4. The speech signal processing method according to claim 3, wherein the preset renegotiation condition comprises: and reaching the preset time, or receiving a renegotiation request of the user for requesting to change the encrypted information.

5, A speech signal processing method, comprising:

decompressing the received digital voice data frame which is subjected to compression and encryption processing to obtain a digital voice data frame which is subjected to encryption processing, wherein the digital voice data frame which is subjected to compression and encryption processing is the digital voice data frame which is obtained by processing according to the method of claim 1;

6. The speech signal processing method according to claim 5, wherein the frequency-domain speech data includes an inactive speech band and an active speech band, the inactive speech band does not include speech information, and the active speech band includes speech information;

7. The speech signal processing method according to claim 5 or 6, further comprising:

and when receiving the replied confirmation information of receiving the switching time point information, successfully negotiating with the receiving end equipment to change the encrypted information.

8. The speech signal processing method according to claim 5, before converting the decrypted frequency-domain speech data into a corresponding digital speech frame and outputting the digital speech frame, further comprising: and converting the decrypted frequency domain voice data into a corresponding digital voice frame for voice enhancement processing.

The speech signal processing apparatus of claim 9, , comprising:

10. The speech signal processing apparatus of claim 9, wherein the frequency-domain speech data corresponding to each data speech frame comprises an inactive speech band and an active speech band, the inactive speech band does not include speech information, and the active speech band includes speech information;

11. The speech signal processing apparatus according to claim 9 or 10, further comprising:

12. The speech signal processing apparatus of claim 11, wherein the preset renegotiation condition comprises: and reaching the preset time, or receiving a renegotiation request of the user for requesting to change the encrypted information.

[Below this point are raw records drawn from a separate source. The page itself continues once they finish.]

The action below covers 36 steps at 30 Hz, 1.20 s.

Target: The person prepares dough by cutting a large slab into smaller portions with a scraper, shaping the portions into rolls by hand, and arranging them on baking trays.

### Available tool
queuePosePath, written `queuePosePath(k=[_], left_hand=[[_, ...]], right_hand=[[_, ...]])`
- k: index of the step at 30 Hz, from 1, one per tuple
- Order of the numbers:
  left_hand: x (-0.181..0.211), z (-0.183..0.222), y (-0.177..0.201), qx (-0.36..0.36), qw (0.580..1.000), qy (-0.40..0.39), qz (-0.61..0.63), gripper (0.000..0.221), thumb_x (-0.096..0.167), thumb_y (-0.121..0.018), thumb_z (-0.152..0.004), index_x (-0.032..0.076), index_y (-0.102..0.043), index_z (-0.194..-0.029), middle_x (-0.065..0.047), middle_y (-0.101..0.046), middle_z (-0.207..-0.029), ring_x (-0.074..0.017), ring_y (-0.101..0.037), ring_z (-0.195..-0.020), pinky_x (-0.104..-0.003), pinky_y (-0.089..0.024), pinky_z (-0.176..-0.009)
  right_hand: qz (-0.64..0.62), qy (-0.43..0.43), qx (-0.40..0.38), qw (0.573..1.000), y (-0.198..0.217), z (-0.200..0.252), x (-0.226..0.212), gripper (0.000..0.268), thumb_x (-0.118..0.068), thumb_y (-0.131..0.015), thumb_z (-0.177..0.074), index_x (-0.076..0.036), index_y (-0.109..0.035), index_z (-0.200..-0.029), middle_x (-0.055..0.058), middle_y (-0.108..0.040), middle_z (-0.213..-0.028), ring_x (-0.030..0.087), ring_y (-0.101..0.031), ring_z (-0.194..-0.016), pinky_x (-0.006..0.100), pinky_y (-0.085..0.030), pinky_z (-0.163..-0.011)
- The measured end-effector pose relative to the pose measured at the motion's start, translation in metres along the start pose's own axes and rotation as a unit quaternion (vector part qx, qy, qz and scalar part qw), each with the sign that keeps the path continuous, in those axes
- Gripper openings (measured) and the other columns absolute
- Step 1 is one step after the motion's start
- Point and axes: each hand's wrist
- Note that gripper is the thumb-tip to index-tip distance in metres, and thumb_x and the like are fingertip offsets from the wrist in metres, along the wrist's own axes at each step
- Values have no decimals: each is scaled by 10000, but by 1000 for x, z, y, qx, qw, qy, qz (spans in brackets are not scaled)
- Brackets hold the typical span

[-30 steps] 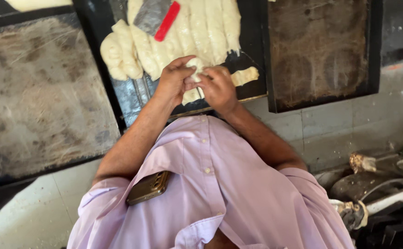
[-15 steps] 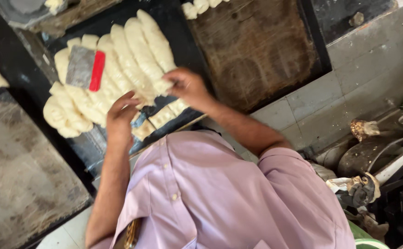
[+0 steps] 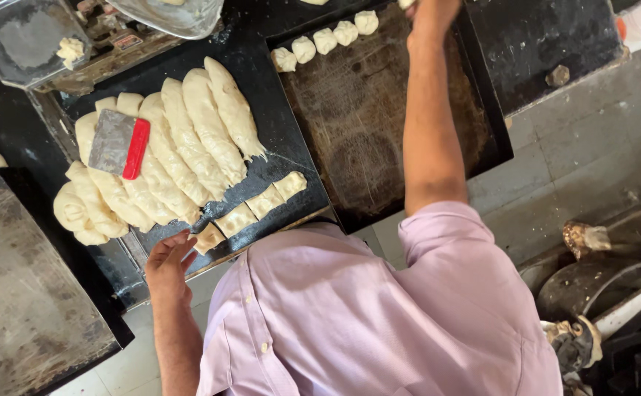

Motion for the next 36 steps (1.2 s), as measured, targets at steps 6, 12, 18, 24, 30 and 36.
queuePosePath(k=[6,12,18,24,30,36], left_hand=[[-41,-37,25,40,993,-56,-95,188,157,-728,-937,30,-694,-1071,-102,-715,-1046,-225,-677,-967,-370,-544,-818],[-79,-73,22,28,901,-222,-371,361,214,-862,-701,-20,-724,-939,-203,-733,-876,-336,-708,-799,-406,-554,-726],[-25,-71,30,-163,930,-70,-321,298,226,-823,-751,-4,-738,-921,-159,-741,-833,-315,-734,-804,-398,-574,-746],[11,-73,47,-180,904,-173,-347,412,298,-816,-795,-9,-661,-1020,-182,-723,-931,-322,-713,-877,-414,-559,-805],[-22,-68,25,-149,828,-217,-495,506,315,-897,-647,7,-715,-1004,-242,-699,-1003,-405,-665,-954,-481,-539,-827],[-13,-54,27,-218,834,-137,-488,344,282,-817,-742,36,-728,-966,-210,-729,-1010,-356,-697,-943,-436,-551,-857]], right_hand=[[290,113,109,944,8,25,48,432,-395,-496,-1110,-38,-667,-936,55,-606,-795,161,-516,-692,313,-423,-607],[136,138,-100,976,-11,217,-13,265,-243,-589,-1124,-17,-702,-1044,53,-703,-1059,119,-627,-884,265,-528,-722],[280,200,-225,912,-80,382,-66,76,-33,-732,-962,0,-776,-1016,110,-704,-1000,156,-678,-832,289,-525,-650],[395,287,-306,817,-130,427,-32,245,-6,-808,-867,1,-748,-1105,176,-696,-1139,343,-673,-1063,405,-563,-911],[414,384,-326,758,-147,409,-7,374,50,-739,-797,34,-677,-1166,183,-664,-1208,371,-629,-1143,418,-544,-980],[420,437,-358,710,-158,343,15,106,67,-675,-818,-2,-689,-898,147,-660,-1012,361,-627,-961,437,-548,-839]])
Point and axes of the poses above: each hand's wrist, its own z-axis away from the middle knuckle, its own y-axis out of the back of the hand, x = y × z
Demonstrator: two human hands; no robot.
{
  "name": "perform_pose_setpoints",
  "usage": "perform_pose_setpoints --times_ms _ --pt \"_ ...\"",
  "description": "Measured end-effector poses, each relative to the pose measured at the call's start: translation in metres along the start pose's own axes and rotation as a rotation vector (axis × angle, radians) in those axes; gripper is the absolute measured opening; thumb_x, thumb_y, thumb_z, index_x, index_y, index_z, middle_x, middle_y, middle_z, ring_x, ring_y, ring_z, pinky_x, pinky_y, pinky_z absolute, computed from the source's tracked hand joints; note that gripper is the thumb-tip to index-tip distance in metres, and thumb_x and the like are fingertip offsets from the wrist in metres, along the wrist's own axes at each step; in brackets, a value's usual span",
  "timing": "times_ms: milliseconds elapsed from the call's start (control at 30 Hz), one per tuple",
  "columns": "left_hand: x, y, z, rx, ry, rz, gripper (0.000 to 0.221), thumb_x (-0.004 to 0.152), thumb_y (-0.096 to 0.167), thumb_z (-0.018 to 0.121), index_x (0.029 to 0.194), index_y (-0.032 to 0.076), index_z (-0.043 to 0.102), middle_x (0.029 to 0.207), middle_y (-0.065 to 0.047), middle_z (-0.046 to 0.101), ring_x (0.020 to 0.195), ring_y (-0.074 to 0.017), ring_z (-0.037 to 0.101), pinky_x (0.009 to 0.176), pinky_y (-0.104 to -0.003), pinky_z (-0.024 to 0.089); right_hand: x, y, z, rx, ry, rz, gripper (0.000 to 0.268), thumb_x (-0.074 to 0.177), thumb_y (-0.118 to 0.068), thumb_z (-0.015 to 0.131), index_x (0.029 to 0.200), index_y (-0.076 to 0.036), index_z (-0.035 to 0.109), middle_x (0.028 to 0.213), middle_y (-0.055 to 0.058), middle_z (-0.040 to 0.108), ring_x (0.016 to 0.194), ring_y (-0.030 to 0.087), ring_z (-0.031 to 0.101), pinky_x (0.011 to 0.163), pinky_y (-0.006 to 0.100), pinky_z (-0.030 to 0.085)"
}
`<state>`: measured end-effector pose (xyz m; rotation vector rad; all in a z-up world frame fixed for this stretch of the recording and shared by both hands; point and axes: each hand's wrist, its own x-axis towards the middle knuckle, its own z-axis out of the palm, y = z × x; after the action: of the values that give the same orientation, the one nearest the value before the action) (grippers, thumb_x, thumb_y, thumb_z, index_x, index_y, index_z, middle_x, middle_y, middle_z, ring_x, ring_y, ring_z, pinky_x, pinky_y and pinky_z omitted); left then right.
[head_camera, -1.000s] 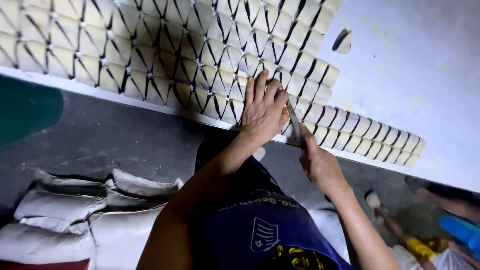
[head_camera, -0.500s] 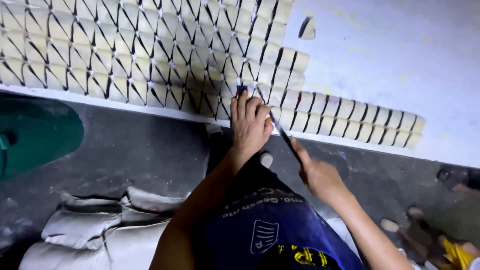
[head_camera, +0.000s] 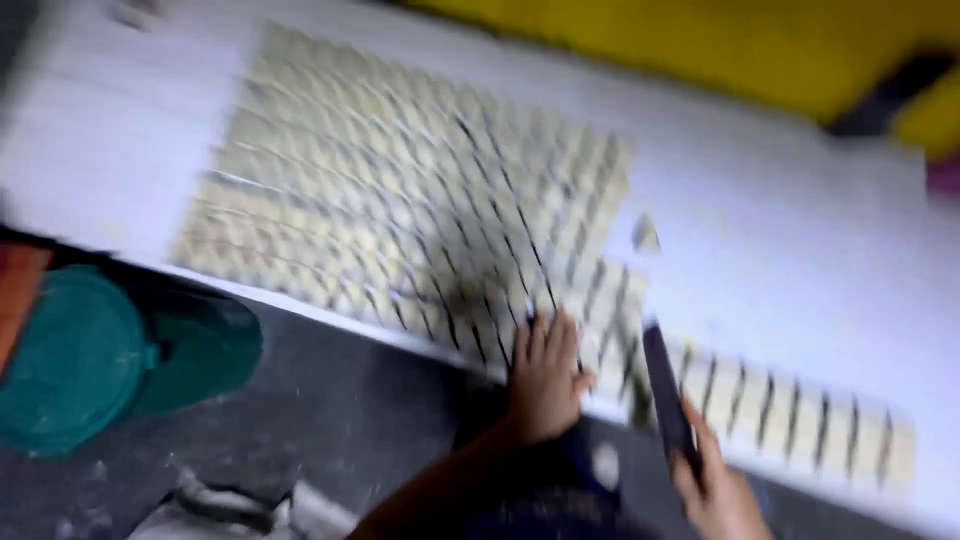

The speech signal processing apparatus of claim , comprising:

a receiving and decompressing unit, adapted to decompress a received digital voice data frame that has been subjected to compression and encryption processing to obtain an encrypted digital voice data frame, where the compressed and encrypted digital voice data frame is a digital voice data frame obtained by processing with the apparatus disclosed in claim 9;

14. The speech signal processing apparatus according to claim 13, wherein the frequency-domain speech data includes an inactive speech band and an active speech band, the inactive speech band does not include speech information, and the active speech band includes speech information;

15. The speech signal processing apparatus according to claim 13 or 14, further comprising:

16. The speech signal processing apparatus of claim 13, further comprising: and the enhancement processing unit is suitable for converting the decrypted frequency domain voice data into a corresponding digital voice frame and performing voice enhancement processing on the decrypted frequency domain voice data into the corresponding digital voice frame before outputting the digital voice frame.